Mille euro in contanti e il numero di un pusher. È questo che, secondo gli investigatori, Federico Monzino avrebbe incassato da Fabrizio Corona in cambio delle chat e degli audio privati tra Raoul Bova e la modella Martina Ceretti. Messaggi che, pochi giorni dopo, finiscono su Falsissimo, la rubrica online del “re dei paparazzi”.

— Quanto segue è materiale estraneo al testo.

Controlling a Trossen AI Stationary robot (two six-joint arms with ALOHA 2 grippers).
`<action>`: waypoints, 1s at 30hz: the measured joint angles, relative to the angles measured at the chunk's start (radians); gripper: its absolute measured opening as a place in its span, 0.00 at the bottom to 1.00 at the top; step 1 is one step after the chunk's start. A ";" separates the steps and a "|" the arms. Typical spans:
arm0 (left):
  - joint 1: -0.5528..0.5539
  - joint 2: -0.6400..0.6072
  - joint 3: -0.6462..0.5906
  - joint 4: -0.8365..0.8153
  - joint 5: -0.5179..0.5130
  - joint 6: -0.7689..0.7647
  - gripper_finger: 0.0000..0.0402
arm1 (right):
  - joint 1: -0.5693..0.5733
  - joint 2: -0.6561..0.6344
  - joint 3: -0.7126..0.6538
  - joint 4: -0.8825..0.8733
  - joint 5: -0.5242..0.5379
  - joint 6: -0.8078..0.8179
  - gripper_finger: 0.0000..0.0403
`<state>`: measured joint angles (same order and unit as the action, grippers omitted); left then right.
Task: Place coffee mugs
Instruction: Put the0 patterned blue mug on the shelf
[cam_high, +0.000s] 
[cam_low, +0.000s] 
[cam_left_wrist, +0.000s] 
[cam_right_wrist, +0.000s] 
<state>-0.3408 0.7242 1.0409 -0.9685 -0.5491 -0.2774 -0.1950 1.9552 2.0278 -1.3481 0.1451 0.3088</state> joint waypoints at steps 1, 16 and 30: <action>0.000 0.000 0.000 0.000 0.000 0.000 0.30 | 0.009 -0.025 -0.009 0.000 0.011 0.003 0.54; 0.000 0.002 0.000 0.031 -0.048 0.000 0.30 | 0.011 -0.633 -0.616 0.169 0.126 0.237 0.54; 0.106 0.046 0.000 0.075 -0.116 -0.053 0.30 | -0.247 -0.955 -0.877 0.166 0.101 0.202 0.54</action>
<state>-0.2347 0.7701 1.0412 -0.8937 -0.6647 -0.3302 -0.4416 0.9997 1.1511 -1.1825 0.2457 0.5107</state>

Il copione è da thriller, ma i protagonisti sono veri. Monzino, imprenditore e amico della modella, agli inquirenti racconta una storia: “Ho preso i soldi e un contatto per la coca”. Poi, davanti ai giornali, cambia registro: «Mai un euro, mai un favore». Due facce, due verità. E in mezzo c’è il nome di Bova, che si ritrova le sue conversazioni intime in pasto al web.
Il contatto che scotta
Per la polizia, il dettaglio chiave è quel numero di telefono. Un semplice contatto o la prova di uno scambio sporco tra chat rubate e cocaina? Perché se il racconto di Monzino fosse vero, l’operazione non sarebbe stata solo un gioco di gossip: dietro potrebbe esserci un giro di droga, con Corona a fare da intermediario.

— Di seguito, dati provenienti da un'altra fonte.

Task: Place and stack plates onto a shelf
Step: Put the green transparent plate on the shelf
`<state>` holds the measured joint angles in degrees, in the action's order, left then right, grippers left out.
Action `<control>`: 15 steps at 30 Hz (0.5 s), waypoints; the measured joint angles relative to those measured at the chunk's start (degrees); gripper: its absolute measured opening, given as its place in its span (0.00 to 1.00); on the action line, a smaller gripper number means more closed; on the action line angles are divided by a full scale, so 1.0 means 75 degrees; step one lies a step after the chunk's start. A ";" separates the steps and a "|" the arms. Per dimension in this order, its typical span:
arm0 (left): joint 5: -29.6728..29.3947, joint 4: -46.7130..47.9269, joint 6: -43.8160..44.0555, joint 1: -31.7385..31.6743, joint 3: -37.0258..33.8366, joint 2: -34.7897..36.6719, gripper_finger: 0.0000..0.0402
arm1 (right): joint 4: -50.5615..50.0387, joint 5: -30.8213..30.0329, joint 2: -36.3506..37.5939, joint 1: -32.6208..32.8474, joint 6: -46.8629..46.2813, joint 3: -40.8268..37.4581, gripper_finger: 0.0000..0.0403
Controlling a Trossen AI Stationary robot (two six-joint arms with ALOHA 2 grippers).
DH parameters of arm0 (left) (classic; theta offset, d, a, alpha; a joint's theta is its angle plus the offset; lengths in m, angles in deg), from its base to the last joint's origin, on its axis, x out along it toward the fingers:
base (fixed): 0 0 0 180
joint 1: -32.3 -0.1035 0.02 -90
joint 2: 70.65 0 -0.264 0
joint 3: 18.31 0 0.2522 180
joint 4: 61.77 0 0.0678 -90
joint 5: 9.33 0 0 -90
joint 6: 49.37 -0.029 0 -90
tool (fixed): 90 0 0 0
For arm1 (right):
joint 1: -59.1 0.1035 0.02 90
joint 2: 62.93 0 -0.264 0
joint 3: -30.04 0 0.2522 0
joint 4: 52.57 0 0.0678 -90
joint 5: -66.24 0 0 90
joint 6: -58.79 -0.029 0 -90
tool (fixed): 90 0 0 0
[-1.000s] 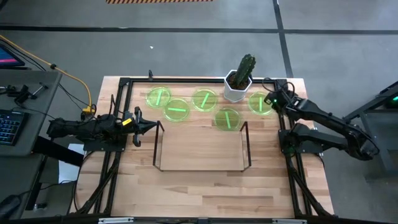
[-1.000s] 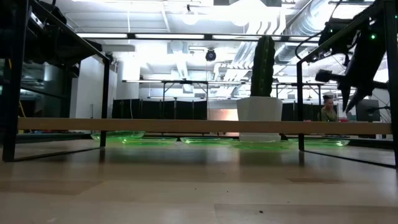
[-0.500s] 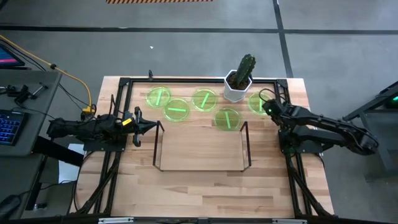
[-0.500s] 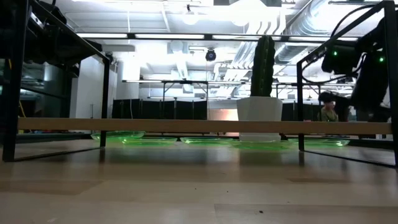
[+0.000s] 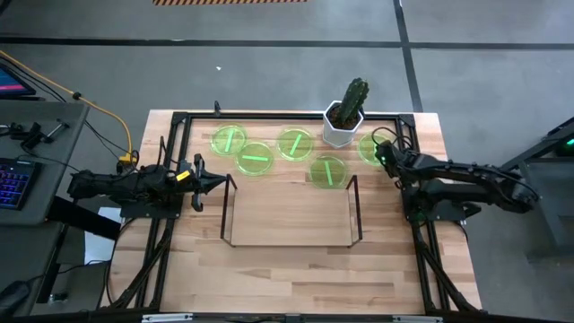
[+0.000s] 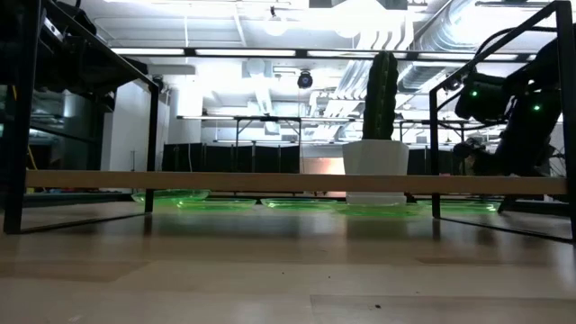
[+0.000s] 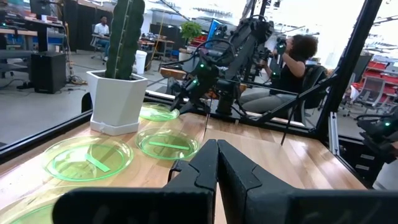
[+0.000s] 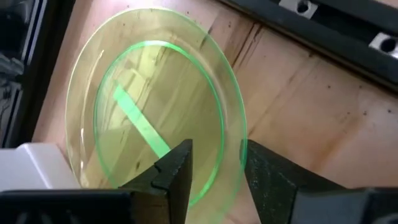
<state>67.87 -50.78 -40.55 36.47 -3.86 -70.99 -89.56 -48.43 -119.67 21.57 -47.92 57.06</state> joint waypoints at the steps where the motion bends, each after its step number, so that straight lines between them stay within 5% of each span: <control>1: 0.0003 0.0001 -0.0003 -0.0001 0.0000 -0.0003 0.00 | 0.0003 0.0010 -0.0113 -0.0055 0.0000 0.0038 0.34; 7: 0.0000 0.0001 -0.0002 0.0000 0.0000 -0.0003 0.00 | 0.0012 -0.0010 -0.0755 -0.0191 0.0030 0.0229 0.28; 15: 0.0003 0.0001 0.0000 -0.0001 0.0000 -0.0003 0.00 | -0.0001 -0.0116 -0.1226 -0.0194 0.0121 0.0353 0.02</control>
<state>67.89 -50.77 -40.55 36.46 -3.86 -71.02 -89.56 -49.30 -128.87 20.12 -47.02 59.71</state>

Le date parlano chiaro. Tra l’11 e il 12 luglio, Bova riceve minacce su WhatsApp da una sim spagnola: «Questo è materiale pesante, è nelle mani di Fabrizio. Se non collabori va online». L’attore non abbocca e corre dalla polizia. Ma dieci giorni dopo, il 21 luglio, le stesse chat e gli stessi audio appaiono online. Tentata estorsione: è il reato su cui lavora la Procura di Roma.
La volpe perde il pelo?
Il dettaglio che insospettisce gli investigatori è quasi grottesco: nei messaggi minatori la modella viene chiamata “Cerretti”, con due “r”. Difficile credere che sia stato Monzino, che conosce bene Martina. Molto più credibile l’ombra di Corona stesso, già finito nei guai in passato per ricatti mediatici. La volpe perde il pelo, ma non il vizio? Per ora è un’ipotesi investigativa, nulla di più.
L’indagine resta aperta
Oggi nessuno è formalmente indagato, ma le perquisizioni hanno già toccato Corona, Ceretti e Monzino. Sul tavolo degli inquirenti resta una domanda semplice e velenosa: quel numero di pusher era un semplice contatto o la porta d’ingresso di un affare a base di soldi e droga?
Per ora, resta il sospetto. E un attore che ha visto la sua vita privata trasformarsi nell’ennesimo reality di Corona.